L’on peut certes déplorer que cette affirmation évolue parfois en rejet de l’Autre, en refus de toute altérité. L’on ne saurait ignorer cette réalité de nature anthropologique, qui renvoie à la nature même de l’homme et continue inlassablement à structurer et animer l’actualité géopolitique.

En ouverture du dossier « Faut-il abolir les frontières? » de la revue Manière de voir (n°128, avril-mai 2013), Benoît Bréville rappelle « l’ambivalence des frontières« . Elles « partagent les peuples et les cultures en même temps qu’elles les rassemblent et les préservent« , donc « sont source de guerre, mais constituent des espaces d’échanges, de négociations, de rencontres culturelles, diplomatiques, commerciales » (cf. note CLES n°153, Vers un grand retour des frontières ?, 26/02/2015).

C’est ce qui explique sans doute, au moins pour partie, que la mondialisation économique se soit accompagnée d’une multiplication inédite des frontières – ce que le géographe Michel Foucher nomme le mouvement d' »arpentage systématique du monde« . Pour en comprendre la nature et les ressorts, il convient d’opérer un retour aux sources.

Généalogie de la frontière

Dans son Dictionnaire de géopolitique (Ellipses, 1998), François Thual distingue trois types de frontières. La première est dite « naturelle » lorsqu’un État peut fonder ses limites en s’appuyant sur des arguments topologiques, eux-mêmes créateurs d’une « césure ethno-culturelle » (ethnique, linguistique…) évidente.

« Cette idée s’affirma notamment en France. Louis XI insista le premier sur la fonction naturelle des Alpes et du Rhin pour servir à délimiter le royaume de France. La Révolution française ne fit qu’accroître ce que Vidal de La Blache pouvait appeler ‘l’esprit de frontières,’ fondement d’une conscience nationale. Alpes, Pyrénées et Rhin furent exaltés par Rousseau dans leur rôle naturel de frontière. »
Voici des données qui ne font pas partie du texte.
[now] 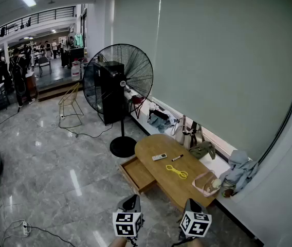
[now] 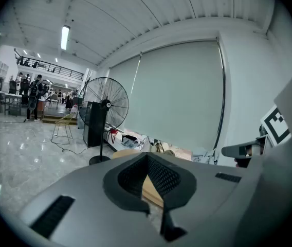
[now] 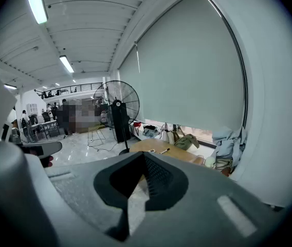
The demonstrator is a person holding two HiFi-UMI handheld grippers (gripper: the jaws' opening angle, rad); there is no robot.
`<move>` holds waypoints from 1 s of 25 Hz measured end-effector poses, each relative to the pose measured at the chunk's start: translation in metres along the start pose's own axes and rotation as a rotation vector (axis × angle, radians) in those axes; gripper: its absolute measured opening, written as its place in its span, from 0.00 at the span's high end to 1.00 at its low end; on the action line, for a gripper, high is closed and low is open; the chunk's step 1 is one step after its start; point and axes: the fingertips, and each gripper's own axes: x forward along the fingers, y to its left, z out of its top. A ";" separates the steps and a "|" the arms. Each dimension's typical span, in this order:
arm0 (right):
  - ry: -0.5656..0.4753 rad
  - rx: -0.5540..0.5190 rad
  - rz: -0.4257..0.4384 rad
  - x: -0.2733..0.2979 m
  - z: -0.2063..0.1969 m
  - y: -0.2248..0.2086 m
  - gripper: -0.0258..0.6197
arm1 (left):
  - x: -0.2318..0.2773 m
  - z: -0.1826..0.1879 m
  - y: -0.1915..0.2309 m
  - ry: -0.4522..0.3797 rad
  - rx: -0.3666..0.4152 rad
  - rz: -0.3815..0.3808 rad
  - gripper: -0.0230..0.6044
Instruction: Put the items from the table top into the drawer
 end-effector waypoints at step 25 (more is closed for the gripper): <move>0.045 0.062 -0.043 0.020 -0.019 0.014 0.95 | 0.013 -0.008 0.041 0.038 0.034 -0.024 0.97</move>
Mais, et l’histoire de France en témoigne, la délimitation des frontières – longtemps « molles et fluctuantes » – reste le résultat d’un rapport de force. « La frontière apparaît dès lors non plus seulement comme frontière naturelle épousant le relief, mais aussi comme produit de la pacification – plus ou moins réussie – dans le temps d’une ligne de front entre deux peuples. Ratzel put écrire que la guerre consiste à ‘promener la frontière sur le terrain d’autrui’. »

Et Thual d’observer: « En s’affrontant, deux dynamiques de conquête opposées finissent par se stabiliser le long d’une ligne de front que le compromis et la paix finissent par transformer en frontière« .
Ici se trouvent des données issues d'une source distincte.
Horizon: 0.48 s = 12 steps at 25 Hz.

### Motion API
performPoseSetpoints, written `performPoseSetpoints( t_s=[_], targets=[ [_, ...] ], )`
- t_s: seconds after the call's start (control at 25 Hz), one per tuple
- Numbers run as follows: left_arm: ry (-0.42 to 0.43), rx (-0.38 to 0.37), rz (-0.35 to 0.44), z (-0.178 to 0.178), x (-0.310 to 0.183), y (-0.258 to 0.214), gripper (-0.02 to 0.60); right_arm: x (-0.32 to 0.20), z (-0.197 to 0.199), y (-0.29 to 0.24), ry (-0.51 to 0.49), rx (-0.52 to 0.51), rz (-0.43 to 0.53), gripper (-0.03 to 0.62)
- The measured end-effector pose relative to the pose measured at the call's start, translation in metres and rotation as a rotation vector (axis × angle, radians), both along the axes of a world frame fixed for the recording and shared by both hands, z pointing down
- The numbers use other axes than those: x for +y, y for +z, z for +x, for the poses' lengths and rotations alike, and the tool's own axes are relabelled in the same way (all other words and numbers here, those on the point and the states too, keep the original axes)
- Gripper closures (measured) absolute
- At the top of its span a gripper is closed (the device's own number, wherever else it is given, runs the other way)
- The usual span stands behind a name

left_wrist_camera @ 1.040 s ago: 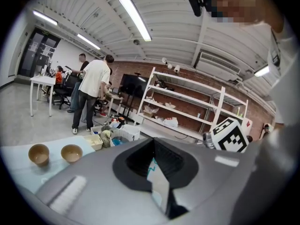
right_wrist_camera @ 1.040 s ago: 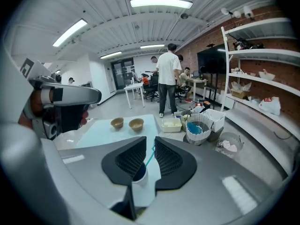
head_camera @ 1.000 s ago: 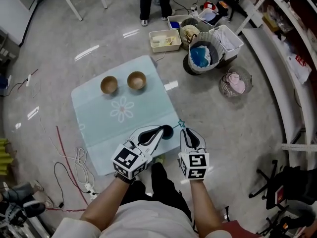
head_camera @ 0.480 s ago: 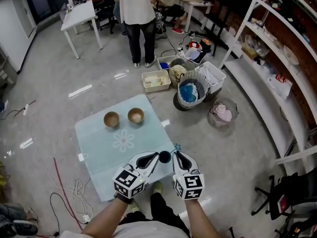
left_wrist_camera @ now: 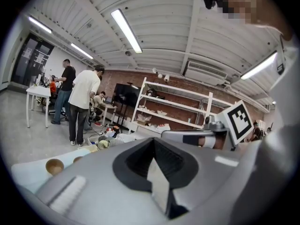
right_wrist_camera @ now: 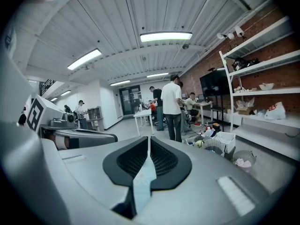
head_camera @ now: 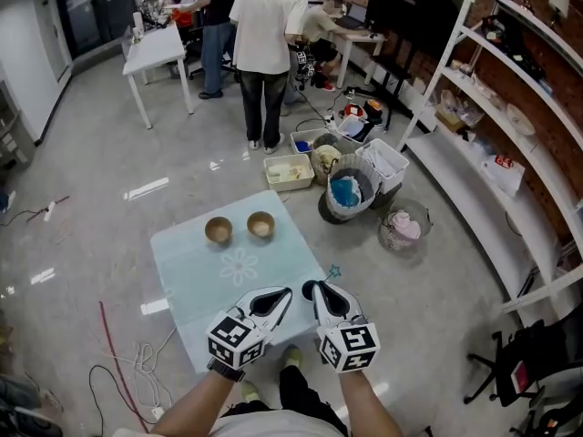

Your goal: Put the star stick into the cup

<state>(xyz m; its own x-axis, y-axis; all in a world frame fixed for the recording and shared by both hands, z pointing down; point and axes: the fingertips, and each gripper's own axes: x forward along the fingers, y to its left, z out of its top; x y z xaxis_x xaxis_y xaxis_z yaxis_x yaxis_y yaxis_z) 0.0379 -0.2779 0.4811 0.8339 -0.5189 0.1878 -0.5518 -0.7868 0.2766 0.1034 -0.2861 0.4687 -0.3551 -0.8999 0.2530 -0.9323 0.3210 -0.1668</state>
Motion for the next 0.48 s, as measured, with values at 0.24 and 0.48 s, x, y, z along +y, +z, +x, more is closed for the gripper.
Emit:
performPoseSetpoints(
  t_s=[0.24,0.48],
  targets=[
    [-0.013,0.012,0.029,-0.027,0.024,-0.024,0.575,0.025,-0.029,-0.030,-0.010,-0.005,0.058,0.582],
    [-0.033,0.030,0.068,-0.045,0.041,-0.050,0.575,0.043,-0.047,-0.057,-0.016,-0.013,0.104,0.583]
  ],
)
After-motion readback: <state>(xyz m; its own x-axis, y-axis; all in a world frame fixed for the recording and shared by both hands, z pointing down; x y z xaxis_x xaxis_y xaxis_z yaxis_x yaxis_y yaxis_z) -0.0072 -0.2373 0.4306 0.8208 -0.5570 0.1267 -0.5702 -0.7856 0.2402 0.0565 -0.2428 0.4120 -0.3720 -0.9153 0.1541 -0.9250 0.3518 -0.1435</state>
Le troisième type de frontière est celui « des frontières laissées ‘en héritage’ par un colonisateur« , donc par un tiers. « Ces lignes de séparation souvent artificielles furent soit tracés par des diplomates de puissances lointaines, comme c’est le cas au Moyen Orient, soit épousent les listes administratives de districts coloniaux comme en Afrique. » L’artificialité est bien évidemment source d’instabilité: « Le danger de ce type de situations géopolitiques vient du fait que la frontière n’est pas perçue comme naturelle, non pour des raisons topologiques, mais pour des raisons identitaires. Si une frontière étatique ne coïncide pas avec une aire ethno-culturelle – ethnie, religion, nation… -, et qu’elle sépare celle-ci, alors elle peut faire l’objet de contestation« .

Ou simplement entretenir une situation d’insécurité chronique (cf. la ligne Durand séparant les Pachtounes entre l’Afghanistan et le Pakistan – les fameuses « zones tribales« ).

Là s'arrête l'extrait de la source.